I remember back in the day when I studied constitutional law during my undergraduate studies, I was utterly fascinated by the Supreme Court of India's way of functioning. It's intricate and complex, with no other judicial system even coming close to its uniqueness. One particular characteristic that stands out is its occasional selectiveness in opining upon matters. Why would such a prestigious body, the epitome of justice and law, adopt a pick-and-choose approach? Let's dive deep and reveal the mysteries!
Now, don’t get me wrong. I am not saying that the Supreme Court is biased. It's just that the system the apex court operates in tends to give a vibe of selectiveness. And no, may I clarify, it's not exclusive to India. I had my curiosity sparkled even when I was diving into Australian law! Remember folks, in law, there's an unseen hierarchy even in a sea full of equals. Now come, let's put our detective caps on.
The thing with the legal system is, everywhere in the world, courts have limited resources. Limited time, limited judges, and an unlimited number of judgements to deliver. The Indian Supreme Court, as the final interpreter of the Constitution, has a colossal task on its hands. It's almost like an enormous buffet table where you can't sample every dish but are tasked to deliver a note on the buffet's overall quality.
In this scenario, some cases, tend to catch more attention than others. High profile cases, those testing constitutional waters, impacting a large number of people, or having grave national implications, are faster to attract the Supreme Court's attention. Lesser-known, common man's issues may sometimes take a backseat, and this, my friends, can create a perception of selectiveness.
India, thankfully, has a tool known as Public Interest Litigation (PIL) to counterbalance this issue, making it a bit of a superhero in my eyes. A PIL signals to the Supreme Court about a significant matter affecting the public that requires immediate attention. But what happens if this superhero starts getting used too frequently, for matters that aren't always necessary? We end up with a Catch-22 situation on our hands, and that's exactly what happened in India.
Overusing PILs has led to a scenario where the Court is seen to be giving preference to some PILs over others. This may not be intentional, but preferential treatment becomes a talking point. Suddenly, the superhero becomes the reason for the perceived selectiveness.
Remember that legendary cooking spree I went on in Melbourne? I was stirring and tasting every dish, leading to more tinkering and ending in a culinary disaster. In some ways, the Supreme Court of India too, can walk into a similar predicament when it comes to judicial activism.
It's a commendable thing, really, that the Supreme Court steps beyond its traditional role to deliver justice where it's delayed or denied. But this 'stepping-out' walks a fine line; cross it, and you enter into the territory of other branches of the government. That's where selectiveness can come into the picture again.

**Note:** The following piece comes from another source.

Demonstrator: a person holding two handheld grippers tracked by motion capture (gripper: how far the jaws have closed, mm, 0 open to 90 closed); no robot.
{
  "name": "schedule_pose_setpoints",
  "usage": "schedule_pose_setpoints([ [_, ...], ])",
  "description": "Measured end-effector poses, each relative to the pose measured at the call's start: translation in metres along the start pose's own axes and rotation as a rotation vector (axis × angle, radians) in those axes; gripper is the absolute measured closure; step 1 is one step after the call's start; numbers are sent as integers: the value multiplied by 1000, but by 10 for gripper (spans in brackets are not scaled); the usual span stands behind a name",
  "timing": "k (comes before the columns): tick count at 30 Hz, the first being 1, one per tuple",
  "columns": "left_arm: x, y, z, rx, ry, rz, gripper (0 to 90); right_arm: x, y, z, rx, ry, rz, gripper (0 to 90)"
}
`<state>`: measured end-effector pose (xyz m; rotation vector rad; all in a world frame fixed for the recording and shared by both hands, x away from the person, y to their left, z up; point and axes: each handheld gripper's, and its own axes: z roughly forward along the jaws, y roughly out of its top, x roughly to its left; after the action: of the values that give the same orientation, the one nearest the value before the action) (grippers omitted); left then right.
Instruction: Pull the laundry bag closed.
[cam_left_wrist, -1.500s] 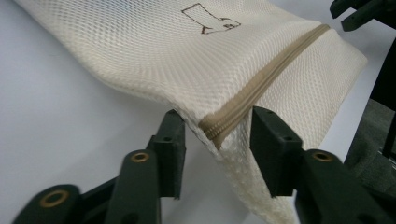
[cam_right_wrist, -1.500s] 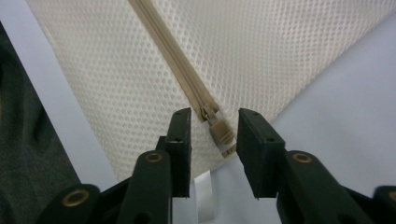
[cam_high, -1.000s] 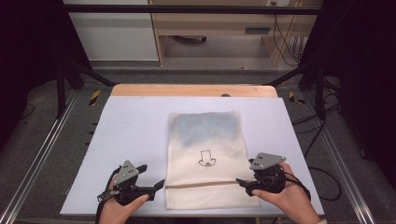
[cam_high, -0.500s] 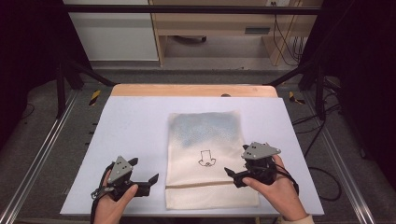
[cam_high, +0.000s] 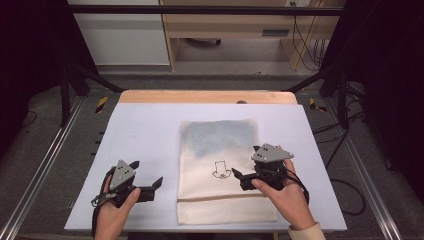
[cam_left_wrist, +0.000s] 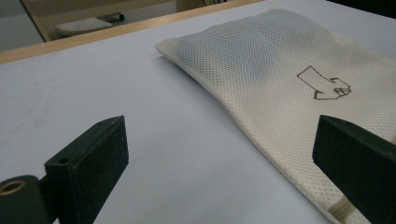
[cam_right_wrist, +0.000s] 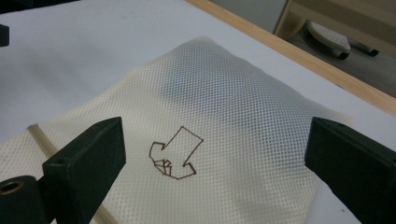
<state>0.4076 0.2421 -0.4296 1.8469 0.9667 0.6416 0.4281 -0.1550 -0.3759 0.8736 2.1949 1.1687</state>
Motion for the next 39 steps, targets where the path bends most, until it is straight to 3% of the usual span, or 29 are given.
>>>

Think about it. If the Supreme Court is seen to be more active in matters which are traditionally in the government's domain, it can be seen as selective intervention. It may even stir up a hornet's nest, leading to questions on the separation of powers.
Finally, let's talk about the interpretative role of the Supreme Court which, in my opinion, can be a charm and a challenge at the same time. This is where the plot thickens, like a mind-boggling 'whodunit' novel.

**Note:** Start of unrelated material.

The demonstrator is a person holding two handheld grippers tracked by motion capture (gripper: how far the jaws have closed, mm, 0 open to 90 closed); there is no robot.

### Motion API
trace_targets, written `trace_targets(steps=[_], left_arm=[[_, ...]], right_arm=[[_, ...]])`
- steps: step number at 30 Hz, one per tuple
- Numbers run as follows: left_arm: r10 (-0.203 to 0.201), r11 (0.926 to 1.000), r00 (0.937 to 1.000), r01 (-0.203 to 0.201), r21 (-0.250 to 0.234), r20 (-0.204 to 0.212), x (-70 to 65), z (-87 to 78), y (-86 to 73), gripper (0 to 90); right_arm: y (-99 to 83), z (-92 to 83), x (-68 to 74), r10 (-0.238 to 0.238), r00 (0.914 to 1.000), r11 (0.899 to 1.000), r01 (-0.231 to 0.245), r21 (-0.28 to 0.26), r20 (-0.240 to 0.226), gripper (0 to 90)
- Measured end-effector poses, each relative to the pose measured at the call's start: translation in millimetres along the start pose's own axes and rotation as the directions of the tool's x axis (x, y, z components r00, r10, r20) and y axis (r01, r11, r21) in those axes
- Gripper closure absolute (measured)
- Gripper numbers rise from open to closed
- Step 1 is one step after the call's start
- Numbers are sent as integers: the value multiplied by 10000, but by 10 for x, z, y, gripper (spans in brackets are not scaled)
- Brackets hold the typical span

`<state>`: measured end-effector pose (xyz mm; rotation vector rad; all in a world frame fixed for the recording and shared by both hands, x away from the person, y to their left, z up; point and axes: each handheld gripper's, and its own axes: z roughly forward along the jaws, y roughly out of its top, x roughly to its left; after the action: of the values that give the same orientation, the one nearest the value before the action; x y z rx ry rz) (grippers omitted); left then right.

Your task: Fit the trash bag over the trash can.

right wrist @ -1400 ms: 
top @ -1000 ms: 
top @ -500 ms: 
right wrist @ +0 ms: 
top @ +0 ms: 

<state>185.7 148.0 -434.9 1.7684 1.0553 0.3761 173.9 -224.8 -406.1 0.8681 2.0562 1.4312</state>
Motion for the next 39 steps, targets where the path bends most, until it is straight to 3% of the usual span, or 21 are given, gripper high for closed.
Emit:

The Supreme Court's role is to interpret the Constitution. But interpretations can sometimes be subjective and depend on the specific bench's philosophy. Two different Supreme Court benches may interpret the same clause in the Constitution differently. This can sometimes lead to a perception of selectiveness. Noble intentions can sometimes, unintentionally, be misconstrued, just like my attempt to make an Indian curry in the Perth heat may not always be appreciated!
That's the beauty and complexity of the law. It's subjective and objective all at the same time. It's like the weather in Perth – unpredictable and fascinating – making it impossible for observers not to have divergent views on the functioning of the Supreme Court of India!
In conclusion, let me reiterate that the Supreme Court of India is not being intentionally selective. It operates within the constraints of limited resources, an overflow of PILs, an active role in maintaining justice, and the challenging task of interpreting the Constitution. To appreciate its role and understand its apparent selectiveness, we need to walk around in their shoes, or robes in this case, on the fine tightrope of justice!